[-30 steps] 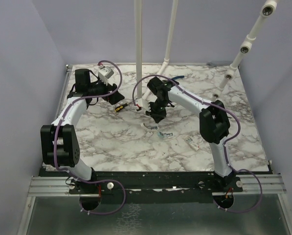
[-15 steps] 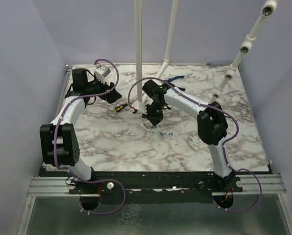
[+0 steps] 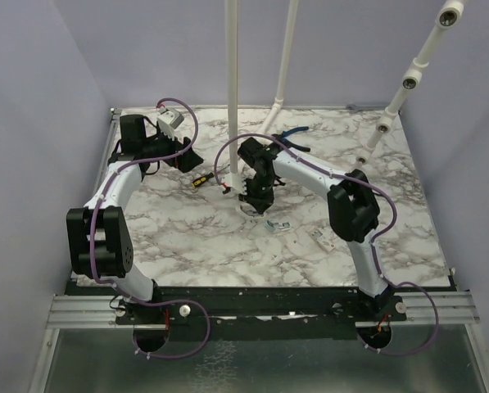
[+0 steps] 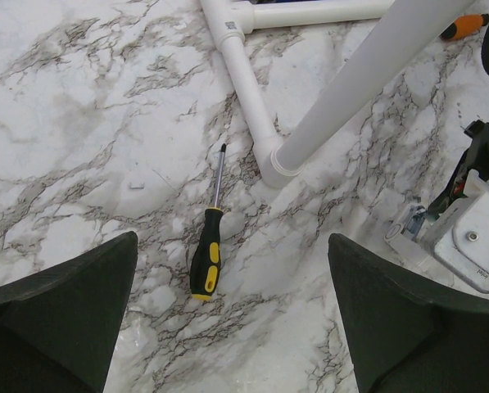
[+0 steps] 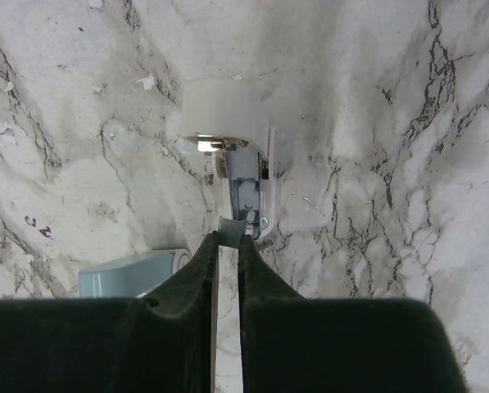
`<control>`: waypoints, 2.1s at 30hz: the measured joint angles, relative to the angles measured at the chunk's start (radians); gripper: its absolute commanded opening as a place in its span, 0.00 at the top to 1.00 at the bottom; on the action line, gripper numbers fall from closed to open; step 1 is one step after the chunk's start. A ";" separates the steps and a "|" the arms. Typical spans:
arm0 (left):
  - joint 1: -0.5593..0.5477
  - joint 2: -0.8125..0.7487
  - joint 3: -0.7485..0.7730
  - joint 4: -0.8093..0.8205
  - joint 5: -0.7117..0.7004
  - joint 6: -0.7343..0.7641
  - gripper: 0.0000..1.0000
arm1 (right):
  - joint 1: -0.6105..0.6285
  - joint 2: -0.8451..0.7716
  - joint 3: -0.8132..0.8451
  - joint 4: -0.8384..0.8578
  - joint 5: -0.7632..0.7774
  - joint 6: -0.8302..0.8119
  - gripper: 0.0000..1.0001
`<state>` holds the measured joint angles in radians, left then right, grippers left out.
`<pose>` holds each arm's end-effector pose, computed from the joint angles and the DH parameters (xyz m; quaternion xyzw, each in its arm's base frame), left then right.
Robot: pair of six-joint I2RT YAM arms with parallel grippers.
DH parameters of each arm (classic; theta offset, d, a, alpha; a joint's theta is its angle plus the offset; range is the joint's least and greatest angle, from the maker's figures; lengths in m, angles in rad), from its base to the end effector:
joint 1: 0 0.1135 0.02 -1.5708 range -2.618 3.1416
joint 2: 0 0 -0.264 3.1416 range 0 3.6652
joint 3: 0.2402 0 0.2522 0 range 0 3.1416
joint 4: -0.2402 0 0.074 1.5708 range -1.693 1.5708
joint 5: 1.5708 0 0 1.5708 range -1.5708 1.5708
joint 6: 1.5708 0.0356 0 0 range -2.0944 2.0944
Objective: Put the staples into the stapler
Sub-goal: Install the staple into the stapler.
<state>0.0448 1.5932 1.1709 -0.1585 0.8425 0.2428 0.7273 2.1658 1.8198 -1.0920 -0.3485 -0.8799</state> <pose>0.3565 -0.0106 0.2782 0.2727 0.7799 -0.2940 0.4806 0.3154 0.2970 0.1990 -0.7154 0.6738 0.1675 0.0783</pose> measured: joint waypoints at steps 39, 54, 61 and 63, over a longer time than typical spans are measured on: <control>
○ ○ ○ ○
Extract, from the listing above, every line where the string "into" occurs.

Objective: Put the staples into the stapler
Sub-goal: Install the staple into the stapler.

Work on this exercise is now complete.